# Do You Carry A Multitool?



## Splat

Do you carry a multitool? Which brand and model and what do you mainly use it for?


----------



## terry1769

I have carried the same Victorinox Swisschamp since High School.  I have a Leatherman Wingman I keep with my shop clothes but for every day carry the Swisschamp has served me very well for many years.


----------



## jgedde

I carry a Leatherman Wave.  Great little tool.  I also have a Gerber MP600 in black oxide that was army issue in the 1990's.  It was my sister's when she served as a Patriot missle tech.

John


----------



## macrnr

I gave a leatherman to my wife for her purse and she loves it. I have a Gerber that sits on my dresser and gets quite a lot of use around the house when I don't want to go out to the shop for a tool. I like the Gerber better than the Leatherman because the quality seems much better. I can't wear a sheath, and a large item like a multitool wears my pockets out. I carry a small pocket knife.


----------



## Cheeseking

Ive had several multitools over the years but somehow or another they all disapear on me!! Last one was a wave really liked it.   Never wore em on my person - kept in center console of truck and cabin on my boat.


----------



## Gary Max

macrnr said:


> I gave a leatherman to my wife for her purse and she loves it. I have a Gerber that sits on my dresser and gets quite a lot of use around the house when I don't want to go out to the shop for a tool. I like the Gerber better than the Leatherman because the quality seems much better. I can't wear a sheath, and a large item like a multitool wears my pockets out. I carry a small pocket knife.

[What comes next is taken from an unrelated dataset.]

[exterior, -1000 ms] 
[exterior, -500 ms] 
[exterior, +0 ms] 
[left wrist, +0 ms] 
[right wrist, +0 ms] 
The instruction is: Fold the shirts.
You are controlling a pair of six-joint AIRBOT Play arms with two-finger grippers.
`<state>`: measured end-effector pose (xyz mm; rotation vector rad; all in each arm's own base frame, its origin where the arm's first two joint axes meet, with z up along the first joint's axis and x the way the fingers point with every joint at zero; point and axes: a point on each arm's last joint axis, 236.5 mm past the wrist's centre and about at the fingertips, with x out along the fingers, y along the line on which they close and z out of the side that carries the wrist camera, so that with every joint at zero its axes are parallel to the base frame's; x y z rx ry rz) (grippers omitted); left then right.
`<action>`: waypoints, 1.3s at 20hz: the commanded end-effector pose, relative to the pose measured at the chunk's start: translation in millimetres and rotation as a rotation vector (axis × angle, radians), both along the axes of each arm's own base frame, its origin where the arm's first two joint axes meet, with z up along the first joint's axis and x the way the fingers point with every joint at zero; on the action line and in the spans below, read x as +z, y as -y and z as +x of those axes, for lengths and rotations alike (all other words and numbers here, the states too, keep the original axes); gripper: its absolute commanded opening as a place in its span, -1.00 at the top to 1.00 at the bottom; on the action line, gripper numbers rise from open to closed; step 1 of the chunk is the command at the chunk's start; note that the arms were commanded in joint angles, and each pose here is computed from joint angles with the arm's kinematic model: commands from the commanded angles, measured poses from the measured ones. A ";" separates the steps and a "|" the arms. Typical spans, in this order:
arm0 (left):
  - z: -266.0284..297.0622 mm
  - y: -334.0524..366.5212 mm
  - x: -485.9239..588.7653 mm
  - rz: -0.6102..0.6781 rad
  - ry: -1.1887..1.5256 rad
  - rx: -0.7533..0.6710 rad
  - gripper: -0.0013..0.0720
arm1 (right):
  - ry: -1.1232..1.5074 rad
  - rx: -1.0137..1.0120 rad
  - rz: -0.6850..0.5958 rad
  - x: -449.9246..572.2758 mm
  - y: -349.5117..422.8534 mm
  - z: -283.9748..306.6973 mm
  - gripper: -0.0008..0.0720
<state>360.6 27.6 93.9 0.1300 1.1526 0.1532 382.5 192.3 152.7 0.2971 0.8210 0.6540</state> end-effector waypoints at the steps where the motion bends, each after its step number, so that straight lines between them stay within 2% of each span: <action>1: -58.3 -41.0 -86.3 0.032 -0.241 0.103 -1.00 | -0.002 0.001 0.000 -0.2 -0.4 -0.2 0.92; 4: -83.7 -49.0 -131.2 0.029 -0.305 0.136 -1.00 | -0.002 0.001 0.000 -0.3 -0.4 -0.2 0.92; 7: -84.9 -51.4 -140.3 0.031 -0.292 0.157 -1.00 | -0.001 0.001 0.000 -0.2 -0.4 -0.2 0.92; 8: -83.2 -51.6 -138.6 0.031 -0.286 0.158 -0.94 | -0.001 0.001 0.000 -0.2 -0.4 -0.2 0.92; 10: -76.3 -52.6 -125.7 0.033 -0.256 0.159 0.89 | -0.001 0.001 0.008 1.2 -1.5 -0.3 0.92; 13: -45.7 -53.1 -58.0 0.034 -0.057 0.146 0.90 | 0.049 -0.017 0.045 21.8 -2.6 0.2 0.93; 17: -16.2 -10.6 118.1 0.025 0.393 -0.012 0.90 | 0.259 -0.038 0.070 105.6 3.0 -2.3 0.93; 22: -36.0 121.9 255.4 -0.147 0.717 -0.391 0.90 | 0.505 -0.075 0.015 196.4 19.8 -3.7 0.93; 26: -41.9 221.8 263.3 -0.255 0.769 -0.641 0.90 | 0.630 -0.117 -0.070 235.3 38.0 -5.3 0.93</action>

Darn you beat me to the draw----------- I bought my wife a nice Gerber that she carries everywhere ---- so I always have one handy.


----------



## Analias

I have a Gerber that my wife's mother gave as gifts to all her men  in the family some 20 years ago. At $60 a piece for the three, that was an expensive gift. 

I have gone through several sheaths. Then I discovered that a 9mm magazine belt case works great. Though I have gotten questions from law enforcement and security folks when they see the case on my hip.

Sent from my Nexus S using Tapatalk 2


----------



## GK1918

Wait a moment gotta get it out of my pocket, its a Coleman and I found it couple yrs back.


----------



## Bill Gruby

I carry a "Schrade" Multi-tool where ever I go. ------ "Billy G"


----------



## fastback

I have a Leatherman.  I found this while doing a water standpipe inspection back in 1992.  I needed to purchase a case, I chose nylon.  Sometime's I have it on my belt and sometimes I don't.  It's usually not very far away.


----------



## randyjaco

I don't. But I do carry a folding clip knife and I have a CCL. Anything more and I'd have to wear a duty belt or a purse. 
Randy


----------



## Analias

randyjaco said:


> I don't. But I do carry a folding clip knife and I have a CCL. Anything more and I'd have to wear a duty belt or a purse.
> Randy



Personally, I've never had a problem with wearing Batman's utility belt


----------



## Bobby Bailey

Currently I have a Leatherman Wave. It's on my belt unless I'm in "church clothes". Around the shop and/or ranch I use it several several times a day.
Bobby


----------



## bcall2043

randyjaco said:


> I don't. But I do carry a folding clip knife and I have a CCL. Anything more and I'd have to wear a duty belt or a purse.
> Randy



I assume that the CCL is for just in case it turns out to not be a knife fight.:lmao:



Bill Gruby said:


> I carry a "Schrade" Multi-tool where ever I go. ------ "Billy G"


Like Bill I carry a “Schrade”. It is labeled “Old Timer”, for old farts I guess. 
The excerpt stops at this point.